2.3. Statistical Analysis

The overall incident proportion of patients with severe trauma injury that received at least one red blood cell (RBC) transfusion was recorded.
Frequency distributions were used to describe qualitative variables, whereas means with standard deviation (SD) or medians with interquartile interval (IQI), were used to describe quantitative variables. The comparison between groups was performed using the Chi-squared test; however, to compare non-parametric (qualitative vs. quantitative) variables, the Mann–Whitney U test was used.
Multivariate analysis was carried out—using binary logistic regression with the forward conditional method—on the variables that gave statistically significant results in the bivariate analysis, or that could have had a plausible clinical implication. Transfusion was considered the dependent variable (bivariate variable, yes/no). Model calibration was performed using the Hosmer–Lemeshow statistic.
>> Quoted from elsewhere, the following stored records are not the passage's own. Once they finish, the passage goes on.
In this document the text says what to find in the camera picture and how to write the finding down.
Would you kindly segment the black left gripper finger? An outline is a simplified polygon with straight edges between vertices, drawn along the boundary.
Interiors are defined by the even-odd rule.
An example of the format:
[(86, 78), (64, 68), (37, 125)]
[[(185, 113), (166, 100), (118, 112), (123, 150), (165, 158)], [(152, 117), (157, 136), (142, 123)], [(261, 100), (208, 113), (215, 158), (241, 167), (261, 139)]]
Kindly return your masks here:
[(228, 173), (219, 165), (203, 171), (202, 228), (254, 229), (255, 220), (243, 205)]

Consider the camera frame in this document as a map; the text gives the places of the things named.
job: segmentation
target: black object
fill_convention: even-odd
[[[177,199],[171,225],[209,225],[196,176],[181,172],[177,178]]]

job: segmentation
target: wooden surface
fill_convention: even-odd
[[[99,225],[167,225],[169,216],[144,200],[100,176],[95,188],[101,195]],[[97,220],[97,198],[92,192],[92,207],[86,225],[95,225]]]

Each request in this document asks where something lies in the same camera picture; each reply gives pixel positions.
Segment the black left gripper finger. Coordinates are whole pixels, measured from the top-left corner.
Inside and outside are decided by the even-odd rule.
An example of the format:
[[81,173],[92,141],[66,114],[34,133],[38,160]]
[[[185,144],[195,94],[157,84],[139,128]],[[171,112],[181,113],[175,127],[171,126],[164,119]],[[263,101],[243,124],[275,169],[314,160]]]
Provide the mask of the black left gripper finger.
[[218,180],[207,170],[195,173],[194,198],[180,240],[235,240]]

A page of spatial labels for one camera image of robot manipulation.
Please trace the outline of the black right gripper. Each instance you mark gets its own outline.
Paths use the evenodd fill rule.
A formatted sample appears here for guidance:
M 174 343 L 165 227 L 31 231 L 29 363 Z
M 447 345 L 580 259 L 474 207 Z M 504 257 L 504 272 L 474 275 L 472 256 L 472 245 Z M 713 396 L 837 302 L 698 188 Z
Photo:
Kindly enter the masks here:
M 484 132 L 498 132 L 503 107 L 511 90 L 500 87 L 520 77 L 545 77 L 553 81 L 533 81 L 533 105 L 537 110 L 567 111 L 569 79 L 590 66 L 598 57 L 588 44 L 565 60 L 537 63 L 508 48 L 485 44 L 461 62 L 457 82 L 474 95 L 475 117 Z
The discriminatory power was assessed using the area under the ROC curve (receiver-operator characteristics) obtained by analysing the probability of the value predicted by the multivariate model. The results of the multivariable model were presented as odds ratio with a 95% CI.
Statistical analysis was performed using STATA/SE (College Station, TX, USA) version 16.0 and statistical significance was set at alpha level with p = 0.050.

3. Results

3.1. Patient Characteristics

The mean age was 41.42 ± 18.82 years in polytraumatic patients and most of the patients were men (93) [86%]; however, in the non-trauma group, the mean age was 41.42 ± 18.82 and men represented 64.56%, as shown in Table 1. The difference was statistically significant in both cases. There were no differences in the SOFA severity score or days of stay, but there were differences in the treatment of the two groups during ICU stay. Thus, the incidence of mechanical ventilation was higher in polytraumatised patients (58.72% vs. 46.12%, p-value = 0.012) and extrarenal purification was more incident in non-polytraumatised patients (8.96% vs. 1.83%, p-value = 0.010). Trauma patients had a higher prevalence of anticoagulation and antiaggregating treatments and the transfusion rate in the first 24 h was higher in polytrauma patients (15.60% vs. 9.50%, p-value = 0.041).

3.2. Characteristics of the ICUs

Table 2 shows the main characteristics of the ICUs that participated in this study; 98% of them were from public hospitals, whose number of beds was very heterogeneous. It should be noted that 78% of ICUs had an MTP, 61% had a transfusion protocol, and only 35% had a PBM programme.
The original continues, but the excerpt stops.